Images in the data are to be skipped, while every line is restated exactly as written.

*** Begin section ***

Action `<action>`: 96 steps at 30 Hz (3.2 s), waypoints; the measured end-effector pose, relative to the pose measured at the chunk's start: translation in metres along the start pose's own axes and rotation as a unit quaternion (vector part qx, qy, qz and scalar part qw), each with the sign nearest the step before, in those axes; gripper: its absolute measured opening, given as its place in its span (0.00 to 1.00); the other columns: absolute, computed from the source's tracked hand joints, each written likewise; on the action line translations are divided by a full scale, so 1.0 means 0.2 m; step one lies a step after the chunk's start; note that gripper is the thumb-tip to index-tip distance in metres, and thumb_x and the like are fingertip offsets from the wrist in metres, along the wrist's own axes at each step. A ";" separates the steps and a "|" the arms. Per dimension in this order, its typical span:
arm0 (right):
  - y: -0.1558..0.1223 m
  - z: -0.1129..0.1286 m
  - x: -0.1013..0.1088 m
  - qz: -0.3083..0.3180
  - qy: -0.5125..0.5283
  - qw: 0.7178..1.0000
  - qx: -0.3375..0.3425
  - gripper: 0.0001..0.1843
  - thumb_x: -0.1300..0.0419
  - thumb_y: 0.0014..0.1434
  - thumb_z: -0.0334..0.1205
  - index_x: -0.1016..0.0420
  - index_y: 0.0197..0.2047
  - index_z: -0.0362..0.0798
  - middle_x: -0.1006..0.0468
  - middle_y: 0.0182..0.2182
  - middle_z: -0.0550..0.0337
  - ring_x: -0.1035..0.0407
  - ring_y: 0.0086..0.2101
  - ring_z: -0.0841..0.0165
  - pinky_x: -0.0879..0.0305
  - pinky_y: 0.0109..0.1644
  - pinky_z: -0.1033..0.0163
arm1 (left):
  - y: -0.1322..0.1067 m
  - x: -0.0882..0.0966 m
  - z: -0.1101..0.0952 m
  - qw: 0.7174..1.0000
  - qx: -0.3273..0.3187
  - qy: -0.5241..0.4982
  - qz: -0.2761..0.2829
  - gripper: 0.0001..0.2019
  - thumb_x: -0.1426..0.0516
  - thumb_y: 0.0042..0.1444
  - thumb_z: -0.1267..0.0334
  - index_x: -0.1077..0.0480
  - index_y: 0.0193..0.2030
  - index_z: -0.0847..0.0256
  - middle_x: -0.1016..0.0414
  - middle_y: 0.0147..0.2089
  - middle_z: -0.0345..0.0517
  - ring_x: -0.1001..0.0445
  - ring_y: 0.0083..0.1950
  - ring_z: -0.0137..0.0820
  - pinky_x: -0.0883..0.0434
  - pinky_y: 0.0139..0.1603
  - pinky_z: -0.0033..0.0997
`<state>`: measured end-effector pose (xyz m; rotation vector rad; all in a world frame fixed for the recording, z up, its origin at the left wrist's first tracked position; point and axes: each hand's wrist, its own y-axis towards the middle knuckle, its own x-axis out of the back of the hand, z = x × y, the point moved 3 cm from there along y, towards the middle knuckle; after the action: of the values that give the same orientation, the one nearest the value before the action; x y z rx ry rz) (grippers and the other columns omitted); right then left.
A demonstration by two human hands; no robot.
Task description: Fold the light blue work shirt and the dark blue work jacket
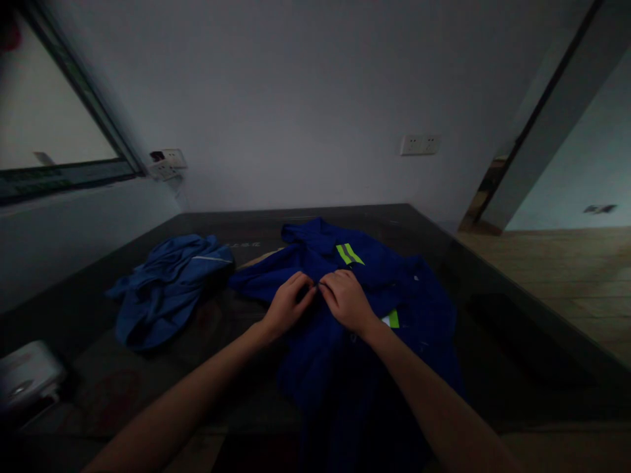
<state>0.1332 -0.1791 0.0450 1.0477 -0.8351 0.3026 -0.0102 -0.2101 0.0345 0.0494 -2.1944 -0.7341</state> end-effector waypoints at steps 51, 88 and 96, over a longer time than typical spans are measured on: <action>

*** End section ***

Exercise result |
Action `<action>`: 96 steps at 30 Hz (3.2 s), waypoints; the measured end-effector pose, relative to the pose measured at the chunk's start: translation in metres along the start pose's own axes and rotation as a unit quaternion (vector part qx, qy, qz and scalar part qw), each with the sign nearest the step before, in those axes; gripper: its absolute measured opening, given as its place in its span (0.00 to 1.00); the other columns: absolute, computed from the source's tracked hand joints, each written likewise; on the action line translations are divided by a full scale, so 1.0 means 0.2 m; step one lies a step after the chunk's start; note that gripper is the thumb-tip to index-tip distance in metres, and thumb_x and the like are fingertip offsets from the wrist in metres, along the wrist's own axes at each step. A ";" separates the steps and a "|" the arms. Per dimension in this order, its typical span:
arm0 (right):
  - y: -0.1558..0.1223 m
  - z: -0.1129..0.1286 m
  - x: -0.1013..0.1088 m
  - qz: -0.3083..0.3180
  - qy: -0.5125..0.5283
  - qw: 0.7178..1.0000
  - qx: -0.3375..0.3425
  - gripper: 0.0001..0.1843
  - thumb_x: -0.1300..0.0419
  - thumb_y: 0.0014..0.1434
  - thumb_z: -0.0334..0.1205
  - index_x: -0.1016..0.0420
  - index_y: 0.0197..0.2047
  - index_z: -0.0362..0.0798
  - middle_x: -0.1006..0.0468
  - middle_y: 0.0182..0.2182
  - middle_z: -0.0550..0.0337
  - ring_x: -0.1035..0.0407
  - ring_y: 0.0086..0.2101
  - ring_z: -0.0841..0.0165
  - pinky_x: -0.0879..0.0305
  - pinky_y: 0.0109..0.1644
  - pinky_z: -0.1033..0.0163
arm1 (left):
  - y: -0.1322..0.1067 m
  - x: -0.0882..0.0966 m
  - z: -0.1101..0.0952 m
  - qw: 0.7174..1.0000
  - qx: -0.3273..0.3187
  - qy: -0.5241..0.4982
  - qz: -0.2761..0.2829
  - gripper: 0.0001..0.2019
  - thumb_x: -0.1426..0.0516
  - thumb_y: 0.0042..0.1444
  - thumb_z: -0.1267..0.0334
  - index_x: -0.1077..0.0480
  - index_y: 0.0193..0.2030
  - index_z: -0.0847..0.0256
  - middle_x: -0.1016..0.0414
  - middle_y: 0.0147..0.2089
  - middle_z: -0.0345..0.0517
  - ring_x: -0.1001..0.0445
  - ring_y: 0.0083..0.1950
  - ring_z: -0.0137..0.0820
  - pinky_x: -0.0883..0.0434
  - pinky_y: 0.0139..0.1603
  - pinky_z: -0.0033..0.0997
`<state>`: measured end-effector pose (xyz m; rotation vector rad; all in a world frame fixed for the recording, z up, its origin at the left wrist's first tracked position; point and axes: each hand's wrist, its own y-axis towards the middle knuckle, its own x-axis out of the back of the hand, z = x × y, the point moved 3 cm from there along y, towards the middle knuckle; after the action: of the values that give the same orientation, the one nearest the value before the action; x y z rx ry rz) (grippers and the other columns omitted); right then left.
A demonstration by two human hands; no robot.
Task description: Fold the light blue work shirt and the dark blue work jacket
<state>0.1332 -0.1791 0.0450 1.0477 -0.8351 0.3026 -0.0102 -0.2101 0.0345 0.0494 -2.1944 -0.7341</state> end-effector waypoints at steps 51, 88 and 96, over a longer time than typical spans are measured on: <action>

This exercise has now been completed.